Though he has spent his stud career in Kentucky and has shuttled to the Hunter Valley, Elusive Quality’s results from his British-based runners are worth closer inspection

As the sire of a Kentucky Derby winner and a Breeders’ Cup Classic winner, Elusive Quality is among an elite band of Kentucky-based stallions but his appeal and success is much farther reaching than just the shores of North America.

During his time spent shuttling to Australia, he sired the Group One heroine Camarilla and Stakes winners Bernicia, Cardinal Virtue, Listen Here and Related. While in Europe, his best runners have included the British-trained G1 Prix Morny winner Elusive City, who went on to become Europe’s leading first-season sire in 2008, and, of course, Raven’s Pass, trained in Newmarket by John Gosden and brought to Santa Anita to down the colours of Curlin et al in the 2008 Breeders’ Cup Classic.

These two top-flight winners do not, however, offer mere rare moments of success for Elusive Quality in Britain. In fact, with 48 per cent winners to runners, Elusive Quality tops the all-comers table for percentage of winning two-year-olds in Britain in the four seasons to the end of 2009 (for all active stallions with 50 or more runners from 2006-2009 inclusive). Those juveniles achieved a median rating of 79, again the highest achieved by any active stallion with 50 or more runners, while for horses of all ages during the same period, Elusive Quality’s offspring recorded a median Timeform rating of 80, comparing favorably with his compatriots Kingmambo on 84, Dynaformer on 82, Giant’s Causeway on 78 and Mr Greeley on 77.


Back home in the US, Elusive Quality’s Grade One winners also include Maryfield and last year’s Florida Derby winner Quality Road, who was prevented a run at Triple Crown honors owing to quarter cracks but is already back with a vengeance in 2010 with another Graded Stakes win at Gulfstream Park, in the G3 Hal’s Hope Stakes on January 3. The four-year-old also landed last season’s G2 Fountain Of Youth Stakes and G2 Amsterdam Stakes before finishing runner-up in the G1 Jockey Club Gold Cup.

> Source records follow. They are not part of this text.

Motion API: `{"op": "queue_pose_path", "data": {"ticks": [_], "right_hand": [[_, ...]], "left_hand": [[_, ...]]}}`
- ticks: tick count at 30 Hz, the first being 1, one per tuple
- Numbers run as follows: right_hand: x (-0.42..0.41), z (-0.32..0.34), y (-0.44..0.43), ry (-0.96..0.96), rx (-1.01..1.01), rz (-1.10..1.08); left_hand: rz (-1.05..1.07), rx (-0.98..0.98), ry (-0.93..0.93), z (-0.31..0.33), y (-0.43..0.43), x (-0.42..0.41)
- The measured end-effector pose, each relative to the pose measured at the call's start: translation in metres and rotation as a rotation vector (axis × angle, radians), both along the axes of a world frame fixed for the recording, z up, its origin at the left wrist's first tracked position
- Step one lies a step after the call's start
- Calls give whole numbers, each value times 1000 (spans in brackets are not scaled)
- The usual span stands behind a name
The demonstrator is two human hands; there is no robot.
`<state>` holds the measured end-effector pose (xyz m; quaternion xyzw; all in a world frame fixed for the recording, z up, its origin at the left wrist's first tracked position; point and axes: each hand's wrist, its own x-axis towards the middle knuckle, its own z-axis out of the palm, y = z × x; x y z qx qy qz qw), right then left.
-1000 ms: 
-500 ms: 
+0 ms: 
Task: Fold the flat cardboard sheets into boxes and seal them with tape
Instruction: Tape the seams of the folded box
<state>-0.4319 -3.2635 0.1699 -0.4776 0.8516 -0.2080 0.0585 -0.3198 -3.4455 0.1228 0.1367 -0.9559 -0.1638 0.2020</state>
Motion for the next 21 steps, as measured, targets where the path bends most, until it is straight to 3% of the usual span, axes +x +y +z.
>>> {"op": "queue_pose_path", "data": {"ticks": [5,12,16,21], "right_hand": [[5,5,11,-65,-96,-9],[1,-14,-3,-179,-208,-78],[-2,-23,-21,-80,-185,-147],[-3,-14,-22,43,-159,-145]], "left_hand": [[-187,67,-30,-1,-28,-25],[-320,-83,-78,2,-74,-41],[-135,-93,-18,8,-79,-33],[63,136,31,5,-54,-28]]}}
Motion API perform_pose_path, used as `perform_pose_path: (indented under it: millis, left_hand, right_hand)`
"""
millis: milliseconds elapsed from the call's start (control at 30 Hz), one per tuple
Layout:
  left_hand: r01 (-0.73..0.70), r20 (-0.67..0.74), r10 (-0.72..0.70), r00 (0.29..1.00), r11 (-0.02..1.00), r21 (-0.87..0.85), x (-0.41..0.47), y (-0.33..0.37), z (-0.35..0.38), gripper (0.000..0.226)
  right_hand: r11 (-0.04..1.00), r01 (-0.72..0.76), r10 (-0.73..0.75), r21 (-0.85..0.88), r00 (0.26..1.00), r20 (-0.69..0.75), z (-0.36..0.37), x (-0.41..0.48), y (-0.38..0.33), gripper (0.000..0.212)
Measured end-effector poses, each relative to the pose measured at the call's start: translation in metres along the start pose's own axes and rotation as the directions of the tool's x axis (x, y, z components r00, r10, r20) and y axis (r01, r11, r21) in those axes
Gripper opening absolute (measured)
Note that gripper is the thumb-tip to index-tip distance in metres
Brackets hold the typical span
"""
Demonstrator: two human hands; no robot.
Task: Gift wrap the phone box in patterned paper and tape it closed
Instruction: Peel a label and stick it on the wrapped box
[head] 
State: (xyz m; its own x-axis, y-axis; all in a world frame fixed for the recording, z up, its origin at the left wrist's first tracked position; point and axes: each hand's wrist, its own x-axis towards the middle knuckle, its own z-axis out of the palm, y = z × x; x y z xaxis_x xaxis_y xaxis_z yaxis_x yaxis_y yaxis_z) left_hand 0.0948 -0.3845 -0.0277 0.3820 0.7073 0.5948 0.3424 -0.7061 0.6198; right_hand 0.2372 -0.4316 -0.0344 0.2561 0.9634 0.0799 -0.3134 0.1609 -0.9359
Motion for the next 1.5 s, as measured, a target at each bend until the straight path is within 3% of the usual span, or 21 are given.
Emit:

Among Elusive Quality’s leading two-year-olds last season was Roan Inish, who landed a memorable first Stakes victory at Woodbine for rookie Canadian trainer Carolyn Costigan, a graduate of the Darley Flying Start course, and Elusive Pimpernel, another British-trained colt, who broke the track record when winning the G3 Acomb Stakes at York. He only surrendered his unbeaten tag on his final outing of the season when finishing runner-up to the outstanding St Nicholas Abbey in the G1 Racing Post Trophy, arguably the best juvenile contest of the 2009 European season. Elusive Pimpernel is currently fourth favorite in the winter betting market to give trainer John Dunlop his third victory in the Derby at Epsom.